Does anybody have experience deploying Bedrock in production? What are some pros and cons?

  • ParadigmComplex 5 years ago

    > It's pretty cool that this can host other distros, but is that the only advantage over NixOS?

    The ability to transparently get features from other distros is Bedrock Linux's defining characteristic. It's not trying to do anything more than that.

    Ideally the contrast wouldn't be Bedrock _or_ NixOS, but rather NixOS alone or Bedrock with NixOS. Bedrock's goal of getting features from other distros includes distros like NixOS. Sadly, there's still R&D work to be done there: while Bedrock supports a large number of distros, NixOS isn't yet one of them.

    > I don't know if I would enjoy crossing distro boundaries constantly just for a small handful of desired packages, and I'm not sure what other use cases this might have.

    I think trying to find use cases other than getting features from multiple distros is driving you in the wrong direction for modelling Bedrock. Most Linux users - quite likely including yourself - are happy with what one distro provides them. Others, however, find it limiting. Bedrock targets the latter group. Try thinking of scenarios where a user has competing pressures for different distros:

    - A user may require RHEL for work, but miss the large package selection offered by Debian.

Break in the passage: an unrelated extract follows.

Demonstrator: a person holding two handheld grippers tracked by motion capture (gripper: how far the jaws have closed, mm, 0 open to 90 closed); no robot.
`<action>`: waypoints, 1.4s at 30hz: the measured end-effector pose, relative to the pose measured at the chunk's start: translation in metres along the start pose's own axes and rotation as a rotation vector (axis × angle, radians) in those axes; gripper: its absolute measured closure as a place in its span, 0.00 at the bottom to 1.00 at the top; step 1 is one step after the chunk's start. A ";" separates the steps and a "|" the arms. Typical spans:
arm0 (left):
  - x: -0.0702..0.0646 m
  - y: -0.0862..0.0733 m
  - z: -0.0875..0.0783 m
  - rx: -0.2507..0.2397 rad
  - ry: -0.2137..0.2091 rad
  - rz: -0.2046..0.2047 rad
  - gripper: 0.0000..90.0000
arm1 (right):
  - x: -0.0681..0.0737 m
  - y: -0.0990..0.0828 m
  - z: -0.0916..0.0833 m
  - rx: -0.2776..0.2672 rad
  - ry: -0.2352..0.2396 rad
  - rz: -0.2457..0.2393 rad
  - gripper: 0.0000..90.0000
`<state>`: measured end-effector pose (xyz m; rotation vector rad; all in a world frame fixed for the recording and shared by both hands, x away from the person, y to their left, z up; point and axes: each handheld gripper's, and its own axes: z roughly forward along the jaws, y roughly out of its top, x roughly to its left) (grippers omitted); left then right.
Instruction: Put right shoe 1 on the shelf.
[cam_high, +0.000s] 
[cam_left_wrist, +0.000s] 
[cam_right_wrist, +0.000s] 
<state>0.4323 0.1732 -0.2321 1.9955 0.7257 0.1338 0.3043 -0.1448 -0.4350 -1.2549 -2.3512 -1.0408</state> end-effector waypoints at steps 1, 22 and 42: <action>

    - A user may like Void Linux's init, but miss Arch's AUR.

    - A user may like Gentoo's ability to customize packages, but only want to compile about half the system.

    > Does anybody have experience deploying Bedrock in production? What are some pros and cons?

    You might be looking for these FAQ entries [0] [1].

    [0] https://bedrocklinux.org/faq.html#why-use-bedrock [1] https://bedrocklinux.org/faq.html#why-not-use-bedrock

    • myWindoonn 5 years ago

      Sure. But if the choice is NixOS alone or NixOS hosted by Bedrock, then NixOS has a pile of advantages which Bedrock would nullify, chief among them being the ability to atomically upgrade and rollback the entire userland, service configuration, and kernel. These are non-trivial goals of NixOS.

      • ParadigmComplex 5 years ago

        It is not clear to me why you feel this way. Everyone I've spoken with who has put effort toward making Bedrock play nicely NixOS has done so with the aim of retaining that list of NixOS's strengths in the NixOS slice of the system. Let Bedrock proper fade to the background: for a user who is NixOS-oriented, such a system could be NixOS, with all of NixOS's strengths, with the ability to add or swap out (non-atomic upgrade/rollback) parts from other distros.

        • myWindoonn 5 years ago

          I feel this way chiefly because I actually do use the features of NixOS to atomically rollback entire machines in production, and to atomically upgrade my development workstation. Having to manage an additional piece which is beyond Nix, whether that's EFI configuration or virtualization or Bedrock, is acceptable but very irritating.

          • ParadigmComplex 5 years ago

            Apologies, I misinterpreted your concern to be a matter of losing the entirety of Nix's atomic features entirely rather than concern over even limited escapes from its Nix's scope. In this case it does sound like Bedrock's trade-offs won't be worthwhile for you even in the hypothetical future where it plays nicely with NixOS but retains the non-atomic nature of components from other distros.

  • karlmdavis 5 years ago

    I’m considering proposing this just to watch my security friends’ heads explode.